During the ASHG meeting, I was intrigued by a talk by Manolis Kellis, PhD, after which I prepared my elevator speech and talked to him about his group’s ongoing research. I was very interested in their machine learning approaches. Dr. Kellis was very kind and put me in touch with his graduate student. After returning from the conference, I followed up with Dr. Kellis, and that led to potential talks of collaboration between our groups. Dr. Kellis also offered to host me for a month-long internship in his group at MIT, which I accepted.

From my limited experience, I can say that effective follow-up is a necessary step towards building a strong network. Here are some recommended strategies.

Write an Email – 24 Hours’ Countdown

Follow up with people after networking by sending a personalized email within the next 24 hours, while the meeting is fresh in their minds. This email should include a thank you note and all the relevant information – articles, programming scripts, and anything else you had agreed to share after the networking session – and express interest in scheduling another meeting.

Connect with Them on Social Media

Social media has made it easy to connect with people from around the world, through platforms like Twitter, LinkedIn, and ResearchGate.
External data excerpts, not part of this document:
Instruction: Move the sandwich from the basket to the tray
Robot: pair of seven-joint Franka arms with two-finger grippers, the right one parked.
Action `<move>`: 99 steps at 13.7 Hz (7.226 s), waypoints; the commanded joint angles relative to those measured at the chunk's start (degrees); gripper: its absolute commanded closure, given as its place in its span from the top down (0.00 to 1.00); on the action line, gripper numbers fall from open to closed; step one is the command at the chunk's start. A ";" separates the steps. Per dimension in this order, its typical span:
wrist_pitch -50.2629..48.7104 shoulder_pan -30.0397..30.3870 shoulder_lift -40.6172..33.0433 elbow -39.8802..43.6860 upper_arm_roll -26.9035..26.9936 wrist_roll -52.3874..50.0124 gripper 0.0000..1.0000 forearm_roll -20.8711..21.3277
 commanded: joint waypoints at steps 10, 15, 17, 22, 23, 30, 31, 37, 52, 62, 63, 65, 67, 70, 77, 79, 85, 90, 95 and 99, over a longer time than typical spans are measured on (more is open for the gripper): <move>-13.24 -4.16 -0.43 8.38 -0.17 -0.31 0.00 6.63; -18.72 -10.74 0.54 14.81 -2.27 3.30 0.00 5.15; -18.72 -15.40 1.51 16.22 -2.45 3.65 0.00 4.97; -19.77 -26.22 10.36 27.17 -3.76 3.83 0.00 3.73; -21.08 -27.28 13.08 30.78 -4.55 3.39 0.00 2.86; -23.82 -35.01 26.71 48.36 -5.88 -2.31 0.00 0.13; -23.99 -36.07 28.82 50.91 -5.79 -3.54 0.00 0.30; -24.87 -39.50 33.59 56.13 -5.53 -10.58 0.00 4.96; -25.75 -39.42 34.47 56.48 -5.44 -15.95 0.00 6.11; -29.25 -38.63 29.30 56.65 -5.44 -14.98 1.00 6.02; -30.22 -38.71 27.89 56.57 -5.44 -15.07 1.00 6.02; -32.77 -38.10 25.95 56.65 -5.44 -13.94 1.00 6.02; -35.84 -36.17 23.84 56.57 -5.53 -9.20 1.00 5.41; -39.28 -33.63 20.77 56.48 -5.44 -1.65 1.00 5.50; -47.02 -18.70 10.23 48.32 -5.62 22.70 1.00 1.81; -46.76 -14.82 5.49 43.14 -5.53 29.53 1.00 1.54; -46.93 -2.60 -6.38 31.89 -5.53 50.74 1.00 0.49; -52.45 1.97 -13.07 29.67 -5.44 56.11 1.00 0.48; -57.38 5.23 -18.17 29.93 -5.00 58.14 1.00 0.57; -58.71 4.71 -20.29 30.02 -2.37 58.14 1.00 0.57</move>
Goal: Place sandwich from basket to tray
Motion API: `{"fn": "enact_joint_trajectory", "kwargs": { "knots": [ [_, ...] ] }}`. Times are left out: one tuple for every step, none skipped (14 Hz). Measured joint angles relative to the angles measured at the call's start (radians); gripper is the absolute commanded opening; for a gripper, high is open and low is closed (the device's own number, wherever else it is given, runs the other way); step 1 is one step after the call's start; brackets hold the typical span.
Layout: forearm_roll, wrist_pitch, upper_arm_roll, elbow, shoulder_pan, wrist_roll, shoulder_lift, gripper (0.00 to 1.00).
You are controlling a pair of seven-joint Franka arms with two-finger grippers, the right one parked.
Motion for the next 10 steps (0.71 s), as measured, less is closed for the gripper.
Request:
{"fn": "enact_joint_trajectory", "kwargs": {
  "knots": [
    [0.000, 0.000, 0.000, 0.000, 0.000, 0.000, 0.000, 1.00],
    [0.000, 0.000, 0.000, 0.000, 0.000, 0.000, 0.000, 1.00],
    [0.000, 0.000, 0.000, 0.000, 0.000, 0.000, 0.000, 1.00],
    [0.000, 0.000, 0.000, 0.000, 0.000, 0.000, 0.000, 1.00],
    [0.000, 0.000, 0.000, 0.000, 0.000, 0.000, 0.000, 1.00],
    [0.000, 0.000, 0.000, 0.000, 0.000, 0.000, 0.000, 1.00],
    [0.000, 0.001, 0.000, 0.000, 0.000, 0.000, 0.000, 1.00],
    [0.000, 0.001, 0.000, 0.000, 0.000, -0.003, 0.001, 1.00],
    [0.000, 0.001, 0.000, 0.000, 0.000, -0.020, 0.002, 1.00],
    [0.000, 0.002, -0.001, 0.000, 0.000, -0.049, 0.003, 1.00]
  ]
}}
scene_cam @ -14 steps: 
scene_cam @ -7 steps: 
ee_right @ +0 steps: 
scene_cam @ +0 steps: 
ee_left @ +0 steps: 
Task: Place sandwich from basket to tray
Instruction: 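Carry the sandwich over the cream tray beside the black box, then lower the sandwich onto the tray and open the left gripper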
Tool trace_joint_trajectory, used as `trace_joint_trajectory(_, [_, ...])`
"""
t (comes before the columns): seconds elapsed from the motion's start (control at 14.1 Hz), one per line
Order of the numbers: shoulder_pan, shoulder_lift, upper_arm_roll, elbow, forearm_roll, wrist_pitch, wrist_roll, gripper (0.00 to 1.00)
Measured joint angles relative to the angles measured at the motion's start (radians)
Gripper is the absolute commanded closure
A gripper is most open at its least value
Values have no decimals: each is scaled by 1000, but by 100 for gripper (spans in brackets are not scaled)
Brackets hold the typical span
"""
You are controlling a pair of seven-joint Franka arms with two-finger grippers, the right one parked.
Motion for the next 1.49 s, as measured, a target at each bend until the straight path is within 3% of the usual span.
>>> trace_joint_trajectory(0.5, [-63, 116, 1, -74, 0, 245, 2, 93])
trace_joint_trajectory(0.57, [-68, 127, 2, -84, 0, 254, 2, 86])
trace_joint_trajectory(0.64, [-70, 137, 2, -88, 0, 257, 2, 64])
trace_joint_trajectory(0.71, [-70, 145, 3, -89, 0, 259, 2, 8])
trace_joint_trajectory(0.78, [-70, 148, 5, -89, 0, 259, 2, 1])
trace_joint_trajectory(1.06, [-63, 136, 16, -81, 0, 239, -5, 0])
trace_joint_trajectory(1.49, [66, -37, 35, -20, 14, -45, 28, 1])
You can keep in touch by congratulating them for their recent achievements and recognitions, and wish them on other occasions such as birthdays, and the New Year.

Invite Them to Give a Seminar

If you are fascinated by someone’s work, you can always invite them for a department seminar. As a trainee, you can recommend speaker names to the head of your department suggesting why they should be invited and how it will benefit your department’s research. Not only will this strengthen your relationship with the speaker, but will also help in fostering collaborations between other trainees/researchers and the speaker.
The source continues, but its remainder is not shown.